» **Provided records**
--- START ---
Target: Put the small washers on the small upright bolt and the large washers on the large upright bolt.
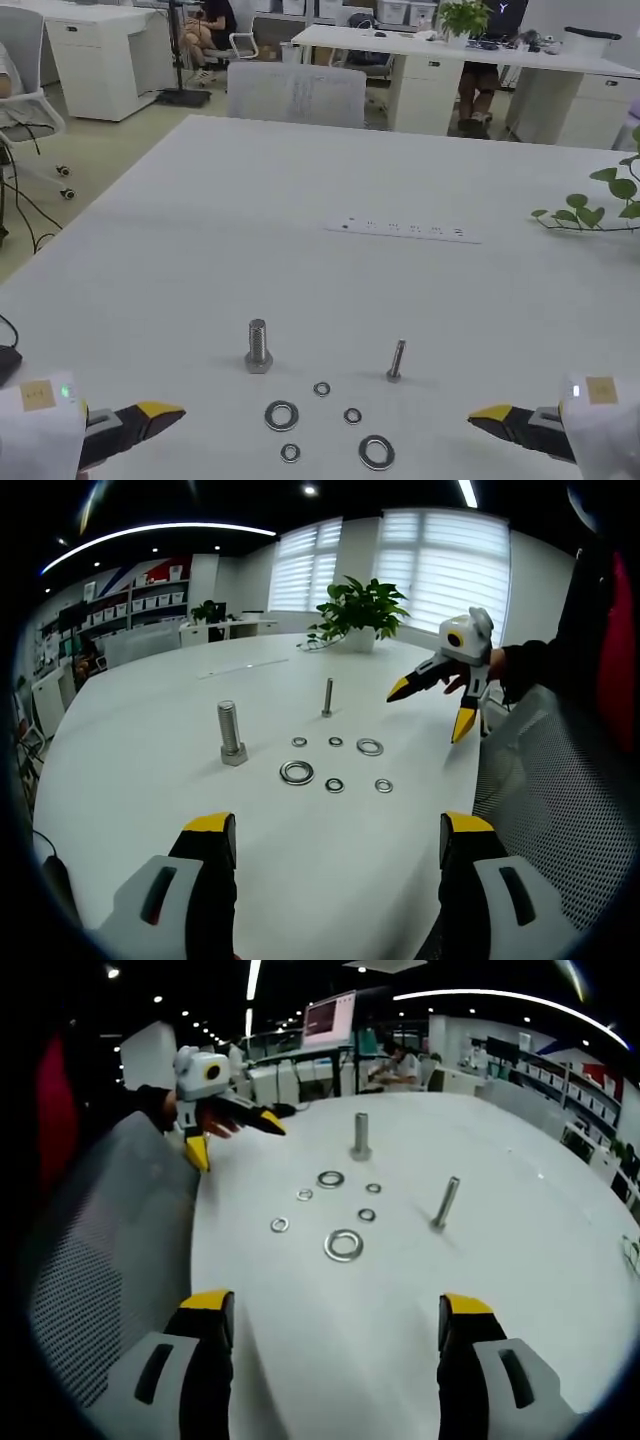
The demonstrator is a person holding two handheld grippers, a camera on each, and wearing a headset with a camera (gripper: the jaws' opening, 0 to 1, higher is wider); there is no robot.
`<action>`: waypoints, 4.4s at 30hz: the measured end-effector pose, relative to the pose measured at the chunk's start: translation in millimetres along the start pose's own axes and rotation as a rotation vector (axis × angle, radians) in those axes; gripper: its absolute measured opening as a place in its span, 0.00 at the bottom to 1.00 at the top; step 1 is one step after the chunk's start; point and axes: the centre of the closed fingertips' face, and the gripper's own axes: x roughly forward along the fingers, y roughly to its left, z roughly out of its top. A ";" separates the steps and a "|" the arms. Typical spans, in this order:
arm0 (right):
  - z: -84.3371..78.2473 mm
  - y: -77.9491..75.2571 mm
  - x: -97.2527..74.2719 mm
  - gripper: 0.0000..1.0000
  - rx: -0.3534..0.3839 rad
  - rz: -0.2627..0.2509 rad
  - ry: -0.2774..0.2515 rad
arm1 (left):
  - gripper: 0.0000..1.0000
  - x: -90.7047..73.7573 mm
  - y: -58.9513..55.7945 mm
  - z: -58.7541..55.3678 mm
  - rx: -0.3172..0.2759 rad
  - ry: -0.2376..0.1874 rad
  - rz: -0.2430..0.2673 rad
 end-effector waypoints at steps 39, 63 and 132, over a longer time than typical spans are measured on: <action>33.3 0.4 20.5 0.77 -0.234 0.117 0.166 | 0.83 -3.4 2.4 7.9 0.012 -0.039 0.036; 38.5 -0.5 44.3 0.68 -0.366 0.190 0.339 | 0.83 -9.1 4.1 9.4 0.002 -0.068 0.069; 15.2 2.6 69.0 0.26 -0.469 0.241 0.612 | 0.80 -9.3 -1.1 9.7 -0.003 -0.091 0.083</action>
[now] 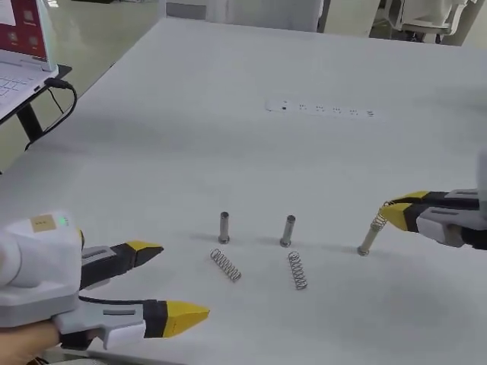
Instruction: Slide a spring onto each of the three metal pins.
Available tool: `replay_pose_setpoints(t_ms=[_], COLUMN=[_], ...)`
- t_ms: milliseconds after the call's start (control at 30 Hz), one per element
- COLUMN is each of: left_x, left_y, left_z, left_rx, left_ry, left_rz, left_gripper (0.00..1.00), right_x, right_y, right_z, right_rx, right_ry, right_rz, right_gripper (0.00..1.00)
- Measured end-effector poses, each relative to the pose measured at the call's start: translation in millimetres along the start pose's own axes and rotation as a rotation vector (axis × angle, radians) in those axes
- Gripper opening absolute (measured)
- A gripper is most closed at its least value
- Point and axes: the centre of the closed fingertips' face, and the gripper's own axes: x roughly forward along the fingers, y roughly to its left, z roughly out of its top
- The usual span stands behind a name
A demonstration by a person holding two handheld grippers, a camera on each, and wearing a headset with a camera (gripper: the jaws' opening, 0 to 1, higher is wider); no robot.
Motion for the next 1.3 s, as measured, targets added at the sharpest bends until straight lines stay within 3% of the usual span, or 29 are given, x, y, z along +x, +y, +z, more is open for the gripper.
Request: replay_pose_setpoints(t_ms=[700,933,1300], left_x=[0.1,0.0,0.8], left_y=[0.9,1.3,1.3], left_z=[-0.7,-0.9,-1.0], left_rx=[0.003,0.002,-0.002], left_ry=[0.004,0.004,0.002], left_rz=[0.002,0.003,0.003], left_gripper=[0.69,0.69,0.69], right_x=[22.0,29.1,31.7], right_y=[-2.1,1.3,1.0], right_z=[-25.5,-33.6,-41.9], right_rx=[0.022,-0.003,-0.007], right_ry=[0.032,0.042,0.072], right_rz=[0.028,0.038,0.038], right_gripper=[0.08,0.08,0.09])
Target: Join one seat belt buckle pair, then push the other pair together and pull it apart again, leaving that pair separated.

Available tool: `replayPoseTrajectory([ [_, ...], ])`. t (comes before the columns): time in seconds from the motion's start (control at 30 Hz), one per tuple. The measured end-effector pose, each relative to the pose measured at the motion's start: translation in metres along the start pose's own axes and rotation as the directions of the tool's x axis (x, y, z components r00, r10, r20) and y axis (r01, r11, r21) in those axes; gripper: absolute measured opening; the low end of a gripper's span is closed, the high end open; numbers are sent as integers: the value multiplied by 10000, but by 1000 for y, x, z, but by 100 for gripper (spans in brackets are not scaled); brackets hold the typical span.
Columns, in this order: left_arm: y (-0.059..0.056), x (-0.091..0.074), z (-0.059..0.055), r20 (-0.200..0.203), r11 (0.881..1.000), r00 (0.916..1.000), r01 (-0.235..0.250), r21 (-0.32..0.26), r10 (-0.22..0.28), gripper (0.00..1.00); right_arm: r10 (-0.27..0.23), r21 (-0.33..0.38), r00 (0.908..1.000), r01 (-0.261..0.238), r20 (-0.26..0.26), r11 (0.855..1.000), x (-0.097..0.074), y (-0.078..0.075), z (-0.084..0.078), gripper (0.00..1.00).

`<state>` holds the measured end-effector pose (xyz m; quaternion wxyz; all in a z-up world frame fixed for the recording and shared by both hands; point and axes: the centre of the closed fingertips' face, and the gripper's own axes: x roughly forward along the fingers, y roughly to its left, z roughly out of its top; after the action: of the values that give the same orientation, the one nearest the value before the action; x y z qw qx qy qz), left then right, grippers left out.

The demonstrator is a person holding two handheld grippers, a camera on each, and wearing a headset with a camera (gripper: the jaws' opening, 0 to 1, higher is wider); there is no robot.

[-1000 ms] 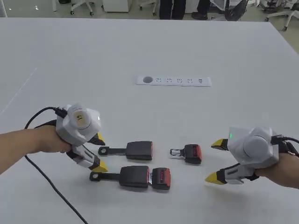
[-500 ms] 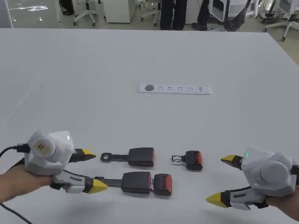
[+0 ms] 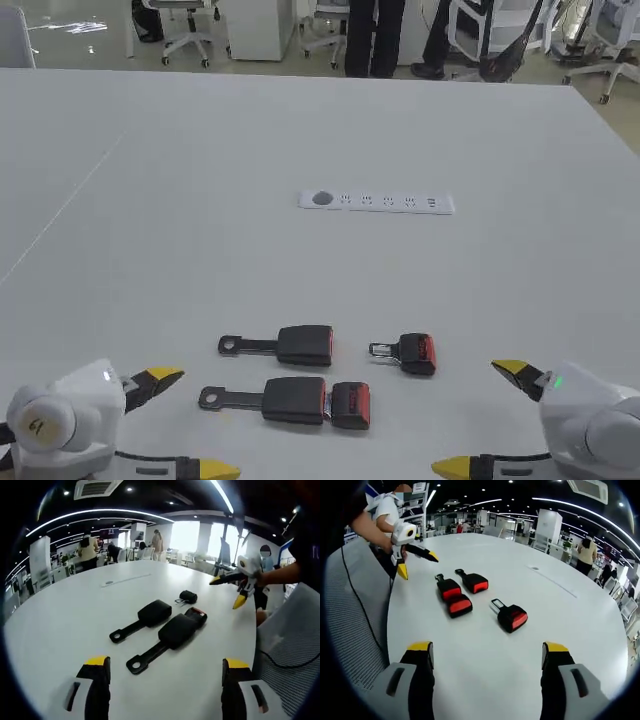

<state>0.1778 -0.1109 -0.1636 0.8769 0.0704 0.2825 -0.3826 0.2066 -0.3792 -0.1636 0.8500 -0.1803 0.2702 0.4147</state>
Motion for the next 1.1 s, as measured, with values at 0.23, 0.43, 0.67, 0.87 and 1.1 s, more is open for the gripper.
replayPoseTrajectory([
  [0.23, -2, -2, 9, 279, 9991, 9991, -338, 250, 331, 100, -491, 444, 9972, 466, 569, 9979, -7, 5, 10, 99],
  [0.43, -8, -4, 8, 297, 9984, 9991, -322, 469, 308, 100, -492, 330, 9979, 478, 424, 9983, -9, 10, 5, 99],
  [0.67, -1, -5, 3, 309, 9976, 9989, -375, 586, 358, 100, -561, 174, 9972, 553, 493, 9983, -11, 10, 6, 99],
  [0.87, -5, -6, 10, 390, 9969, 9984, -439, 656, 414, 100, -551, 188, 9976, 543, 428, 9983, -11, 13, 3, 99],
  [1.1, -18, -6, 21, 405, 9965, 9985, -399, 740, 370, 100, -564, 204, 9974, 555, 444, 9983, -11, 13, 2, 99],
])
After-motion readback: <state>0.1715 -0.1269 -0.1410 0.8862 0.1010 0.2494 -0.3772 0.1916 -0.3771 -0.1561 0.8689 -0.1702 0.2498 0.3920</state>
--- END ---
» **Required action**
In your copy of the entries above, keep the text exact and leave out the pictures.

» **Result**
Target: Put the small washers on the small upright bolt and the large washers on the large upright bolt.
The demonstrator is a person holding two handheld grippers, a camera on each, and wearing a headset with a camera (gripper: the jaws' opening, 0 to 1, higher is wider); there is no robot.
`<action>`: waypoints, 4.4s at 30hz: the measured end-effector pose, relative to the pose measured at the chunk's start: translation in millimetres along the start pose's own axes and rotation as a rotation vector (axis × angle, radians) in those axes; gripper: its absolute measured opening as a place in its span, 0.00 at the bottom to 1.00 at the top; step 1 is one step after the chunk's start; point and axes: the centre of the closed fingertips' face, and the gripper's own axes: x roughly forward along the fingers, y roughly to its left, z roughly out of its top. A ";" separates the steps and a "|" the arms. Typical spans, in this order:
arm0 (right):
  - z: -84.3371..78.2473 mm
  - y: -77.9491..75.2571 mm
  - x: -97.2527..74.2719 mm
  - gripper: 0.0000..1.0000
  - rx: -0.3534..0.3839 rad
  - rz: -0.2627..0.2509 rad
  - ry: -0.2774..0.2515 rad
arm1 (left):
  - gripper: 0.0000..1.0000
  - x: -90.7047..73.7573 mm
  - y: -58.9513..55.7945 mm
  - z: -58.7541..55.3678 mm
  - rx: -0.3172..0.2759 rad
  - ry: -0.2376..0.1874 rad
  - rz: -0.2430..0.2673 rad
 end-effector waypoints at steps 39, 63 and 132, over a longer time than typical spans are measured on: <action>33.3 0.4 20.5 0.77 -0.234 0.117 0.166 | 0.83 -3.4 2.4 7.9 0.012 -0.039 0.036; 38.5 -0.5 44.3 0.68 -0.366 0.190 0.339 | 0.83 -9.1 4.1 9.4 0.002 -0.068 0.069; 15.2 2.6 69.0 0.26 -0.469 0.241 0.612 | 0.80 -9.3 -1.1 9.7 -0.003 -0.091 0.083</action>
[now] 
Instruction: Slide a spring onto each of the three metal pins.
Available tool: `replay_pose_setpoints(t_ms=[_], COLUMN=[_], ...)`
- t_ms: milliseconds after the call's start (control at 30 Hz), one per element
- COLUMN is each of: left_x, left_y, left_z, left_rx, left_ry, left_rz, left_gripper (0.00..1.00), right_x, right_y, right_z, right_rx, right_ry, right_rz, right_gripper (0.00..1.00)
- Measured end-effector poses, each relative to the pose measured at the call's start: translation in millimetres along the start pose's own axes and rotation as a rotation vector (axis × angle, radians) in those axes
- Gripper opening absolute (measured)
- A gripper is most closed at its least value
- Point and axes: the centre of the closed fingertips' face, and the gripper's own axes: x roughly forward along the fingers, y roughly to its left, z roughly out of its top
- The usual span stands behind a name
A demonstration by a person holding two handheld grippers, a camera on each, and wearing a headset with a camera (gripper: the jaws' opening, 0 to 1, higher is wider); no robot.
Motion for the next 1.3 s, as measured, targets added at the sharpest bends until straight lines stay within 3% of the usual span, or 29 are given, x, y, z along +x, +y, +z, more is open for the gripper.
Request: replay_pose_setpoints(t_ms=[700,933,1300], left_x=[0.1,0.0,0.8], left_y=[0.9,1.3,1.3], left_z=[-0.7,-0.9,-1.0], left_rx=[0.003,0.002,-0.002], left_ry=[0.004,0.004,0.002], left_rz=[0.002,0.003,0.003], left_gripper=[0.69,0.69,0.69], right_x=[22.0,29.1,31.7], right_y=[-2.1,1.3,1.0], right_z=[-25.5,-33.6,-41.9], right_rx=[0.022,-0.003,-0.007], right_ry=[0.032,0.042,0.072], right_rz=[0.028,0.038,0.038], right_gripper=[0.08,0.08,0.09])
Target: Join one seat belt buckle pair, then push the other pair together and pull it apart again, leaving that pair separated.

Available tool: `replayPoseTrajectory([ [_, ...], ])`. t (comes before the columns): time in seconds from the motion's start (control at 30 Hz), one per tuple. The measured end-effector pose, each relative to the pose measured at the motion's start: translation in metres along the start pose's own axes and rotation as the directions of the tool's x axis (x, y, z components r00, r10, r20) and y axis (r01, r11, r21) in those axes; gripper: absolute measured opening; the low end of a gripper's span is closed, the high end open; numbers are sent as integers: the value multiplied by 10000, but by 1000 for y, x, z, but by 100 for gripper (spans in brackets are not scaled); brackets hold the typical span.
Columns, in this order: left_arm: y (-0.059..0.056), x (-0.091..0.074), z (-0.059..0.055), r20 (-0.200..0.203), r11 (0.881..1.000), r00 (0.916..1.000), r01 (-0.235..0.250), r21 (-0.32..0.26), r10 (-0.22..0.28), gripper (0.00..1.00); right_arm: r10 (-0.27..0.23), r21 (-0.33..0.38), r00 (0.908..1.000), r01 (-0.261..0.238), r20 (-0.26..0.26), r11 (0.855..1.000), x (-0.097..0.074), y (-0.078..0.075), z (-0.084..0.078), gripper (0.00..1.00).

`<state>` holds the measured end-effector pose (xyz m; quaternion wxyz; all in a z-up world frame fixed for the recording and shared by both hands; point and axes: the centre of the closed fingertips' face, and the gripper's own axes: x roughly forward along the fingers, y roughly to its left, z roughly out of its top; after the action: of the values that give the same orientation, the one nearest the value before the action; x y z qw qx qy qz), left then right, grippers left out.

The demonstrator is a person holding two handheld grippers, a camera on each, and wearing a headset with a camera (gripper: the jaws' opening, 0 to 1, higher is wider); there is no robot.

[-1000 ms] 
[-500 ms] 
[+0 ms] 

<state>0.1778 -0.1109 -0.1636 0.8769 0.0704 0.2825 -0.3826 0.2066 -0.3792 -0.1636 0.8500 -0.1803 0.2702 0.4147</state>
Motion for the next 1.1 s, as measured, with values at 0.23, 0.43, 0.67, 0.87 and 1.1 s, more is open for the gripper.
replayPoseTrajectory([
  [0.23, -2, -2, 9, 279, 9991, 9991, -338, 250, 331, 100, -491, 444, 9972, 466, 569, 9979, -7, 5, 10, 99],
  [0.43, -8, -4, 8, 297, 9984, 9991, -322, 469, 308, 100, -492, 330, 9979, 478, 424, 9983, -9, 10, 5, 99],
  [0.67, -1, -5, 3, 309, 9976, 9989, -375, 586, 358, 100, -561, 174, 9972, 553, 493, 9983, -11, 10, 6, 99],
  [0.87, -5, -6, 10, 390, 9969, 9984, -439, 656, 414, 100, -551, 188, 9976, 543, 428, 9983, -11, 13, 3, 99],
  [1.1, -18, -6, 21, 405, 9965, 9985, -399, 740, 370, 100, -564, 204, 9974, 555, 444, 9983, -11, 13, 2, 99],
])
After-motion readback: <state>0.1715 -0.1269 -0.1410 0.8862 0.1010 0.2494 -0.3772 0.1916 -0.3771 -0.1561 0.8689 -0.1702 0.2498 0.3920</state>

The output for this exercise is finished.